Data records: Begin
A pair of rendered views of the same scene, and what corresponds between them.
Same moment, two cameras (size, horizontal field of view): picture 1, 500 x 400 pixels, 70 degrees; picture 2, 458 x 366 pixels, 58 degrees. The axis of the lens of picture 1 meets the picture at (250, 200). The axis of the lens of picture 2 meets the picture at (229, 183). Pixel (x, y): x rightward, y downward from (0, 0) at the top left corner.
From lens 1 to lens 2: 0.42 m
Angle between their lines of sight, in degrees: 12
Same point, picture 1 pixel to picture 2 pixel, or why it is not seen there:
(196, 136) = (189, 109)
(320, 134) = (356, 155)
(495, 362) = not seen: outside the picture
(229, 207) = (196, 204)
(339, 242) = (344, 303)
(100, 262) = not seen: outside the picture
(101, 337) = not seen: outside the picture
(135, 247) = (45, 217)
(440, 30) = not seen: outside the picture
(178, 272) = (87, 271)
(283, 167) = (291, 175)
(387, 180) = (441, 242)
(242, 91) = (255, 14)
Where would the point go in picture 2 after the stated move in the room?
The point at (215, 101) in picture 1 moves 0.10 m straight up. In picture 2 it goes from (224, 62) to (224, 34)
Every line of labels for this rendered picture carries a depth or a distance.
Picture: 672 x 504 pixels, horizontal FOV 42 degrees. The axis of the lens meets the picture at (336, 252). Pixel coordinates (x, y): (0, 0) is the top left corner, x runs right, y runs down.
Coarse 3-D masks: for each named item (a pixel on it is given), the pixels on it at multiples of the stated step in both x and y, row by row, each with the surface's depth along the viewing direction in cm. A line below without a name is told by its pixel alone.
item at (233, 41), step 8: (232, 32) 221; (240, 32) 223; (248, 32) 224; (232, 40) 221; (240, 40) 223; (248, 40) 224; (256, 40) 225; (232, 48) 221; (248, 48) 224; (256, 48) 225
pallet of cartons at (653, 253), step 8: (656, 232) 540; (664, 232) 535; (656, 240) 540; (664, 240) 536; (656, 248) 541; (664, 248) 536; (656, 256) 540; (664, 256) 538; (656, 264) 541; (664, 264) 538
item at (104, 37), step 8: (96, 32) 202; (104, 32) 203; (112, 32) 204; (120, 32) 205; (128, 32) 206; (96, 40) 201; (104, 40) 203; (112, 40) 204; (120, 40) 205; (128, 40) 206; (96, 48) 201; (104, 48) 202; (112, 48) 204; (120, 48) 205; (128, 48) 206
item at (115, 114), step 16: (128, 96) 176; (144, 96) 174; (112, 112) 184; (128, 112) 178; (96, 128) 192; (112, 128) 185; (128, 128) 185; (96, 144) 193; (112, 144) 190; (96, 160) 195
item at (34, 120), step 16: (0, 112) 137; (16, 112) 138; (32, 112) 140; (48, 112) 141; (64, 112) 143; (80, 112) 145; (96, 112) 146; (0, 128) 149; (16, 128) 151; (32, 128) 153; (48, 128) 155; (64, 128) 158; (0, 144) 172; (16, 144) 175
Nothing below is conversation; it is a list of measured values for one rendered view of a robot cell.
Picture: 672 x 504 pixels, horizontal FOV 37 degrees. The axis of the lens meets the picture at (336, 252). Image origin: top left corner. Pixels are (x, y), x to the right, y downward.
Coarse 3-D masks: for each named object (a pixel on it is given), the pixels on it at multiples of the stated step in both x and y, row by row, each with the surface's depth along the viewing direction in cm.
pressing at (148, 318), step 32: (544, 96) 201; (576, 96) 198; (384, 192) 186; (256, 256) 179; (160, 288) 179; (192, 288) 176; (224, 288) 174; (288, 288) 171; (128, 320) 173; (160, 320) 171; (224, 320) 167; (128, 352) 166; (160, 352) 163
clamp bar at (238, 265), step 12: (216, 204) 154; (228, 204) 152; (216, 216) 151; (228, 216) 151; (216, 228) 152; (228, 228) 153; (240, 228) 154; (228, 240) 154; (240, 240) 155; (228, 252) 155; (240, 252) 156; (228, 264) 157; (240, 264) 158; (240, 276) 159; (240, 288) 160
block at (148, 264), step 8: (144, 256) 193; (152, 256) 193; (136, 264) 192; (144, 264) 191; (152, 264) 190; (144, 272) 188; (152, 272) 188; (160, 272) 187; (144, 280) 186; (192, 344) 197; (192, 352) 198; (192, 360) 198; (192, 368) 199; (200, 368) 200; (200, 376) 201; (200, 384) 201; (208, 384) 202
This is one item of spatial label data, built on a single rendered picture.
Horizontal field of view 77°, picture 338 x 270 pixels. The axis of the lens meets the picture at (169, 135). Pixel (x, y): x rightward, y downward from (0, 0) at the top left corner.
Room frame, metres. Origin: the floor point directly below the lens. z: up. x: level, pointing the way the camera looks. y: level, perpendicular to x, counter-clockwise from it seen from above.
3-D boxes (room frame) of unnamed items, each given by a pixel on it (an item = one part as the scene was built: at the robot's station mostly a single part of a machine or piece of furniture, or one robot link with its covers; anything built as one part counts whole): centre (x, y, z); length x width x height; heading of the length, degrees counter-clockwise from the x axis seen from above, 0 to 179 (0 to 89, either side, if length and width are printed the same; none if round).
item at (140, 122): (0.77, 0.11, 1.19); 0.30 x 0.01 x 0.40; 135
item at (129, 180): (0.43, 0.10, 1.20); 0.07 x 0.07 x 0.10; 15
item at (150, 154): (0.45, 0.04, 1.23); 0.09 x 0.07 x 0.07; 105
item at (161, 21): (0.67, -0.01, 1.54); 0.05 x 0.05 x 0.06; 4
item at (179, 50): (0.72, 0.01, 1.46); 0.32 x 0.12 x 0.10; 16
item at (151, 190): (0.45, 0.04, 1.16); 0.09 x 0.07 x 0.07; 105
Data records: End
**Exercise**
Print each entry precisely. Include every line.

**Exercise answer**
A pair of rendered views of the same scene, and what corresponds between them.
Same moment, two cameras (size, horizontal field of view): picture 1, 500 x 400 pixels, 70 degrees; picture 2, 458 x 366 pixels, 58 degrees. The axis of the lens of picture 1 meets the picture at (250, 200). The axis of the lens of picture 2 meets the picture at (229, 183). Pixel (x, y): x rightward, y downward from (0, 0) at the top left corner.
From lens 1 to lens 2: 0.42 m
Angle between their lines of sight, in degrees: 12
Same point, picture 1 pixel to picture 2 pixel, or why it is not seen there:
(196, 136) = (189, 109)
(320, 134) = (356, 155)
(495, 362) = not seen: outside the picture
(229, 207) = (196, 204)
(339, 242) = (344, 303)
(100, 262) = not seen: outside the picture
(101, 337) = not seen: outside the picture
(135, 247) = (45, 217)
(440, 30) = not seen: outside the picture
(178, 272) = (87, 271)
(283, 167) = (291, 175)
(387, 180) = (441, 242)
(242, 91) = (255, 14)
Where would the point go in picture 2 after the stated move in the room?
The point at (215, 101) in picture 1 moves 0.10 m straight up. In picture 2 it goes from (224, 62) to (224, 34)
Every line of labels for this rendered picture carries a depth or a distance.
Picture: 672 x 504 pixels, horizontal FOV 42 degrees. The axis of the lens meets the picture at (336, 252). Pixel coordinates (x, y): (0, 0) is the top left corner, x runs right, y runs down.
Coarse 3-D masks: for each named item (a pixel on it is given), the pixels on it at multiples of the stated step in both x and y, row by row, each with the surface's depth along the viewing direction in cm. A line below without a name is told by its pixel alone.
item at (233, 41), step 8: (232, 32) 221; (240, 32) 223; (248, 32) 224; (232, 40) 221; (240, 40) 223; (248, 40) 224; (256, 40) 225; (232, 48) 221; (248, 48) 224; (256, 48) 225
pallet of cartons at (653, 253), step 8: (656, 232) 540; (664, 232) 535; (656, 240) 540; (664, 240) 536; (656, 248) 541; (664, 248) 536; (656, 256) 540; (664, 256) 538; (656, 264) 541; (664, 264) 538
item at (104, 37), step 8: (96, 32) 202; (104, 32) 203; (112, 32) 204; (120, 32) 205; (128, 32) 206; (96, 40) 201; (104, 40) 203; (112, 40) 204; (120, 40) 205; (128, 40) 206; (96, 48) 201; (104, 48) 202; (112, 48) 204; (120, 48) 205; (128, 48) 206
item at (115, 114), step 16: (128, 96) 176; (144, 96) 174; (112, 112) 184; (128, 112) 178; (96, 128) 192; (112, 128) 185; (128, 128) 185; (96, 144) 193; (112, 144) 190; (96, 160) 195
item at (34, 120), step 16: (0, 112) 137; (16, 112) 138; (32, 112) 140; (48, 112) 141; (64, 112) 143; (80, 112) 145; (96, 112) 146; (0, 128) 149; (16, 128) 151; (32, 128) 153; (48, 128) 155; (64, 128) 158; (0, 144) 172; (16, 144) 175
Nothing below is conversation; it is a list of measured values for one rendered view of a robot cell.
Picture: 672 x 504 pixels, horizontal FOV 37 degrees. The axis of the lens meets the picture at (336, 252). Image origin: top left corner. Pixels are (x, y), x to the right, y downward.
Coarse 3-D masks: for each named object (a pixel on it is given), the pixels on it at multiples of the stated step in both x and y, row by row, each with the surface's depth along the viewing direction in cm.
pressing at (148, 318), step 32: (544, 96) 201; (576, 96) 198; (384, 192) 186; (256, 256) 179; (160, 288) 179; (192, 288) 176; (224, 288) 174; (288, 288) 171; (128, 320) 173; (160, 320) 171; (224, 320) 167; (128, 352) 166; (160, 352) 163
clamp bar at (238, 265), step 12: (216, 204) 154; (228, 204) 152; (216, 216) 151; (228, 216) 151; (216, 228) 152; (228, 228) 153; (240, 228) 154; (228, 240) 154; (240, 240) 155; (228, 252) 155; (240, 252) 156; (228, 264) 157; (240, 264) 158; (240, 276) 159; (240, 288) 160
block at (148, 264), step 8: (144, 256) 193; (152, 256) 193; (136, 264) 192; (144, 264) 191; (152, 264) 190; (144, 272) 188; (152, 272) 188; (160, 272) 187; (144, 280) 186; (192, 344) 197; (192, 352) 198; (192, 360) 198; (192, 368) 199; (200, 368) 200; (200, 376) 201; (200, 384) 201; (208, 384) 202
This is one item of spatial label data, built on a single rendered picture.
Horizontal field of view 77°, picture 338 x 270 pixels. The axis of the lens meets the picture at (169, 135). Pixel (x, y): x rightward, y downward from (0, 0) at the top left corner.
Room frame, metres. Origin: the floor point directly below the lens. z: up. x: level, pointing the way the camera looks. y: level, perpendicular to x, counter-clockwise from it seen from above.
3-D boxes (room frame) of unnamed items, each given by a pixel on it (an item = one part as the scene was built: at the robot's station mostly a single part of a machine or piece of furniture, or one robot link with its covers; anything built as one part counts whole): centre (x, y, z); length x width x height; heading of the length, degrees counter-clockwise from the x axis seen from above, 0 to 179 (0 to 89, either side, if length and width are printed the same; none if round).
item at (140, 122): (0.77, 0.11, 1.19); 0.30 x 0.01 x 0.40; 135
item at (129, 180): (0.43, 0.10, 1.20); 0.07 x 0.07 x 0.10; 15
item at (150, 154): (0.45, 0.04, 1.23); 0.09 x 0.07 x 0.07; 105
item at (161, 21): (0.67, -0.01, 1.54); 0.05 x 0.05 x 0.06; 4
item at (179, 50): (0.72, 0.01, 1.46); 0.32 x 0.12 x 0.10; 16
item at (151, 190): (0.45, 0.04, 1.16); 0.09 x 0.07 x 0.07; 105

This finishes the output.